→ ACTIVITY:
Scan the records beneath this line for the line holding "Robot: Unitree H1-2" and the line holding "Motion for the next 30", then transcribe exactly those two and all lines between.

→ DATA EXCERPTS:
-- Opening Marker --

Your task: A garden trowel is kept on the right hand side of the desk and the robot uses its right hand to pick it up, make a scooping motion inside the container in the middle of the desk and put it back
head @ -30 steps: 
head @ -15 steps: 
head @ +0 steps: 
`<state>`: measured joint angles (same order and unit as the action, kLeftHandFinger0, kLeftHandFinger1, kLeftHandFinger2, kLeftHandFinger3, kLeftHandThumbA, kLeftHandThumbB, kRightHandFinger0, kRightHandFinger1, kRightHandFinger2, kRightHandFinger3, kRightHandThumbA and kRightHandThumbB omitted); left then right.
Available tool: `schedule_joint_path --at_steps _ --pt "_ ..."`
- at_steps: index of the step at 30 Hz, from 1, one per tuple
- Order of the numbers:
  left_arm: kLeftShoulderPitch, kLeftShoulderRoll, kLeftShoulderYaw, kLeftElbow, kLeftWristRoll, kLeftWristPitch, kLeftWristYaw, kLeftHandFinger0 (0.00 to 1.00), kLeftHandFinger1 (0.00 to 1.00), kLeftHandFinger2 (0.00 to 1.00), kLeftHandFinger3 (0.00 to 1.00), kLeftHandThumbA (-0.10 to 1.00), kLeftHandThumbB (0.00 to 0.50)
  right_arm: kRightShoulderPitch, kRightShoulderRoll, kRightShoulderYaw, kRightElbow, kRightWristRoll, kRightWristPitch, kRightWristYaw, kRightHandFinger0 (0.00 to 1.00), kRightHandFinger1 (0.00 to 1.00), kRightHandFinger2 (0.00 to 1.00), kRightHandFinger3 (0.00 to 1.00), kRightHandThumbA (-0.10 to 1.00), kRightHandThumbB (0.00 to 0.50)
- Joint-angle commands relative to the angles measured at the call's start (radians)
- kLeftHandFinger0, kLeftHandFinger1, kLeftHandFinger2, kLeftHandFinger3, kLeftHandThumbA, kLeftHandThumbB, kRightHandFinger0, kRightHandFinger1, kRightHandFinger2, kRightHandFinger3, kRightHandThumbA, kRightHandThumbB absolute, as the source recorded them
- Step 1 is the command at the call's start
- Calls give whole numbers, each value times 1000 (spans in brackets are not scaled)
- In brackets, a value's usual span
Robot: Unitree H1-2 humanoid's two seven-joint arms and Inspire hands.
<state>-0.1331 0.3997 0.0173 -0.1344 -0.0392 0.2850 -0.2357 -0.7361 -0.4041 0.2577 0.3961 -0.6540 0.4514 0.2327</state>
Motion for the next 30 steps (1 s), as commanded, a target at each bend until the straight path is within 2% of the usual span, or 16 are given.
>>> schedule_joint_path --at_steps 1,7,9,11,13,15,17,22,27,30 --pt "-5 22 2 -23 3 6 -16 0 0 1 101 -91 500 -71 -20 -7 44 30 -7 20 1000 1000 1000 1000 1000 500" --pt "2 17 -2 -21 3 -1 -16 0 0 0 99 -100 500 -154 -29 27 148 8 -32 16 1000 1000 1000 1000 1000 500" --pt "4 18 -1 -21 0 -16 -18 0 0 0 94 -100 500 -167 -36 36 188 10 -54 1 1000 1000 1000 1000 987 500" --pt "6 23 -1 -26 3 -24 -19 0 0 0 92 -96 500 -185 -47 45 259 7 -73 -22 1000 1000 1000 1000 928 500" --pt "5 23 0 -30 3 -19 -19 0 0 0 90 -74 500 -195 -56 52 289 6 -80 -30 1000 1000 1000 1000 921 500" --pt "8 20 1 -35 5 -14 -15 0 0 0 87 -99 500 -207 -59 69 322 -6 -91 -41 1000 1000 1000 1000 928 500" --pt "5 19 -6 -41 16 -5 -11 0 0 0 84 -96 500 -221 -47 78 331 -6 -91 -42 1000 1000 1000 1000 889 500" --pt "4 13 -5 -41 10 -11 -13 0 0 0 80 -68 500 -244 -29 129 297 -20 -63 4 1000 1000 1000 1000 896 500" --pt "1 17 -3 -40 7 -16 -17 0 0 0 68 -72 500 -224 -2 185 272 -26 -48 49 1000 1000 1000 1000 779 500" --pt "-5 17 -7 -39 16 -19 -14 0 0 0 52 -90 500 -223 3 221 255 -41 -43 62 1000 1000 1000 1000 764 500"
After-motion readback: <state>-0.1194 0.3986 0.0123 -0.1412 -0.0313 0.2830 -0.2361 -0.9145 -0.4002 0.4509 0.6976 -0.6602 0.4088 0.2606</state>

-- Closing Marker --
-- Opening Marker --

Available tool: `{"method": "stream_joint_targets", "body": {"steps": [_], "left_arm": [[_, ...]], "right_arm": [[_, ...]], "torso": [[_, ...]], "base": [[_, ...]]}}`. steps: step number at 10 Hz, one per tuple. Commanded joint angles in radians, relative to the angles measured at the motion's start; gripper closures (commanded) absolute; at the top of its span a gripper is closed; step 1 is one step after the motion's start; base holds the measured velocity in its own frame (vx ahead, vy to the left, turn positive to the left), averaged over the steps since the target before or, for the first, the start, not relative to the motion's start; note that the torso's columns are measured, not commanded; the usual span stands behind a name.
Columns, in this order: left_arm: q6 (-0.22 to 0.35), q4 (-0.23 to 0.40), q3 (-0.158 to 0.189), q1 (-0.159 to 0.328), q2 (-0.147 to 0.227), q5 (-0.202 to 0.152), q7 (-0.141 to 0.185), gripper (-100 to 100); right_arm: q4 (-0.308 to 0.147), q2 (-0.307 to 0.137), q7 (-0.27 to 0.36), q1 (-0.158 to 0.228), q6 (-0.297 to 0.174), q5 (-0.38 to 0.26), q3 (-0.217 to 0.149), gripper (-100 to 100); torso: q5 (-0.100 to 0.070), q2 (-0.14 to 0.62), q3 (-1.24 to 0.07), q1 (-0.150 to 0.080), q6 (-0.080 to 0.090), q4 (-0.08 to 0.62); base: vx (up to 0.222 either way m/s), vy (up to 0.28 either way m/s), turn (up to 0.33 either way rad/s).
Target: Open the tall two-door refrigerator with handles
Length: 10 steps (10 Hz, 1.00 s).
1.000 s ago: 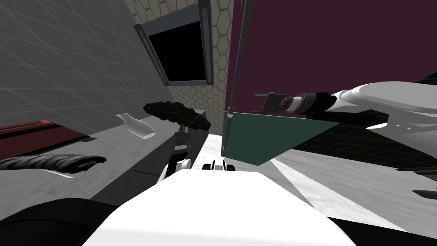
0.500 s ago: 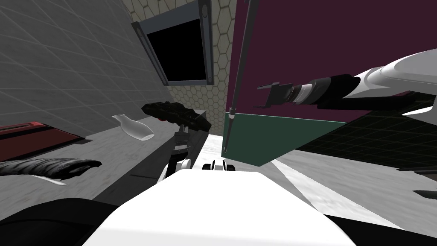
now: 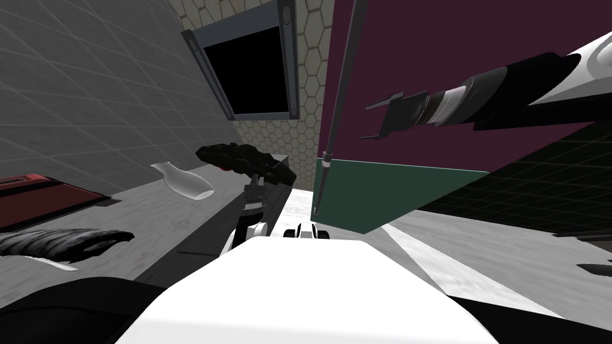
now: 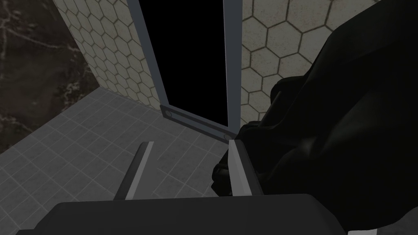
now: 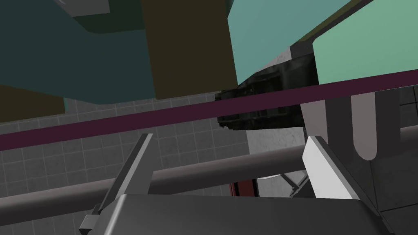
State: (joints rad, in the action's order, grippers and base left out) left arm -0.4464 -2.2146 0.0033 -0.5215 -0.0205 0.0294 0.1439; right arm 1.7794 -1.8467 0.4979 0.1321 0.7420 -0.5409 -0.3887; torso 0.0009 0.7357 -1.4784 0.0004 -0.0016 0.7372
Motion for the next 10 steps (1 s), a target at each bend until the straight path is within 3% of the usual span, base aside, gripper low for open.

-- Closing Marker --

→ ANSWER SECTION:
Robot: Unitree H1-2 humanoid's two seven-joint arms and Inspire hands.
<state>-0.1331 0.3997 0.0173 -0.1344 -0.0392 0.2850 -0.2357 -0.7361 -0.4041 0.2577 0.3961 -0.6540 0.4514 0.2327</state>
Motion for the next 30 steps (1 s), as commanded, a target at each bend until the straight path is within 2% of the usual span, or 16 are given.

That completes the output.